- **Dataset section**
#####

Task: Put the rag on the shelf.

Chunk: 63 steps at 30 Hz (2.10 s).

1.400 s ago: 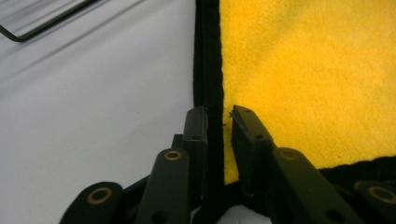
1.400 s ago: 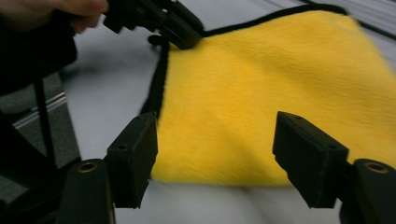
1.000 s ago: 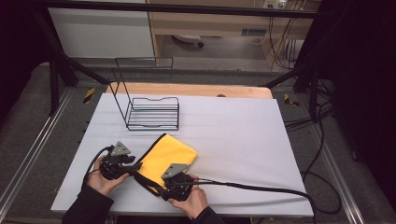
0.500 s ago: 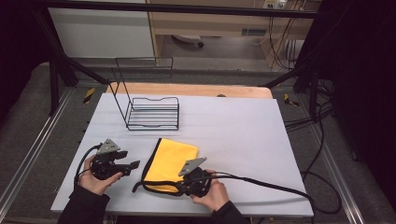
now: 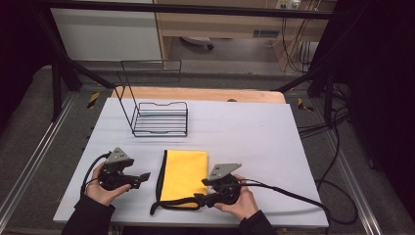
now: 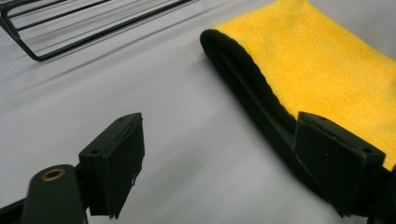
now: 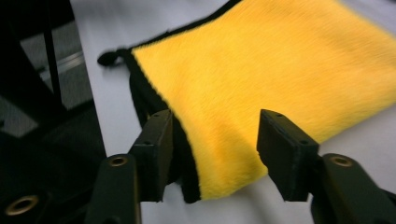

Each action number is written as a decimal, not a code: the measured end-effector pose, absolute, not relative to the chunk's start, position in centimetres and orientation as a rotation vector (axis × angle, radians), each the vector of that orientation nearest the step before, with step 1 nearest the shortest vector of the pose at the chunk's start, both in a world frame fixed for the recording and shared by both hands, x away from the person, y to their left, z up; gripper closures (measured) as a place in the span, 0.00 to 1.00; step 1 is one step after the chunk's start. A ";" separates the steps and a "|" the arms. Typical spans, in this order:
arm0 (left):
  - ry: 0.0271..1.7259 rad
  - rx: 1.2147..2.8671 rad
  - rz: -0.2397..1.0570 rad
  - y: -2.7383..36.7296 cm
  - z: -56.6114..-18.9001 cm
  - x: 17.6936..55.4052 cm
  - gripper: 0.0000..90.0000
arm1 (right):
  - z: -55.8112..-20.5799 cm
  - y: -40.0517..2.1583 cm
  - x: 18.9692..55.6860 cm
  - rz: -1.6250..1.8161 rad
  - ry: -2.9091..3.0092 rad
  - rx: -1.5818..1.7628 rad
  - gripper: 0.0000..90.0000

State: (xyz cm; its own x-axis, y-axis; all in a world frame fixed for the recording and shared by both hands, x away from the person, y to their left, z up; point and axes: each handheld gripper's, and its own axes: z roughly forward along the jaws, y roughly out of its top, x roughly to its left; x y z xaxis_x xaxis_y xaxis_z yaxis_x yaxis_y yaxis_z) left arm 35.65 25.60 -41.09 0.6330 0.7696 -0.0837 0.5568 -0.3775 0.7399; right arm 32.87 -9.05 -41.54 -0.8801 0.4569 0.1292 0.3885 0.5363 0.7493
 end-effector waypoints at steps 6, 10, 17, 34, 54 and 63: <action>1.016 2.096 0.337 25.3 -41.1 36.0 0.11 | -40.8 -11.1 34.8 1.297 2.529 0.874 0.28; 1.001 2.102 0.328 24.9 -40.9 36.4 0.08 | -40.9 -12.4 36.2 1.295 2.475 0.945 0.19; 0.989 2.084 0.340 23.6 -39.7 38.1 0.06 | -41.3 -15.1 37.4 1.315 2.401 1.065 0.08; 1.082 2.144 0.364 19.0 -42.1 44.2 0.33 | -42.3 -16.2 37.3 1.286 2.381 1.117 0.05; 1.120 2.153 0.212 17.6 -44.2 44.8 0.67 | -42.2 -15.9 37.6 1.347 2.376 1.133 0.10; 1.119 2.158 0.179 17.7 -44.2 45.0 0.75 | -41.9 -14.2 39.5 1.332 2.348 1.157 0.19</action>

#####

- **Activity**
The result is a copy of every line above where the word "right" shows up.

- **Result of this task**
arm1 (right):
State: (xyz cm; its own x-axis, y-axis; all in a world frame fixed for the recording and shared by both hands, x away from the person, y to their left, z up; point and axes: each handheld gripper's, and its own axes: z roughly forward along the jaws, y roughly out of its top, x roughly to its left; x y z xaxis_x xaxis_y xaxis_z yaxis_x yaxis_y yaxis_z) left arm 35.65 25.60 -41.09 0.6330 0.7696 -0.0837 0.5568 -0.3775 0.7399; right arm 32.87 -9.05 -41.54 -0.8801 0.4569 0.1292 0.3885 0.5363 0.7493

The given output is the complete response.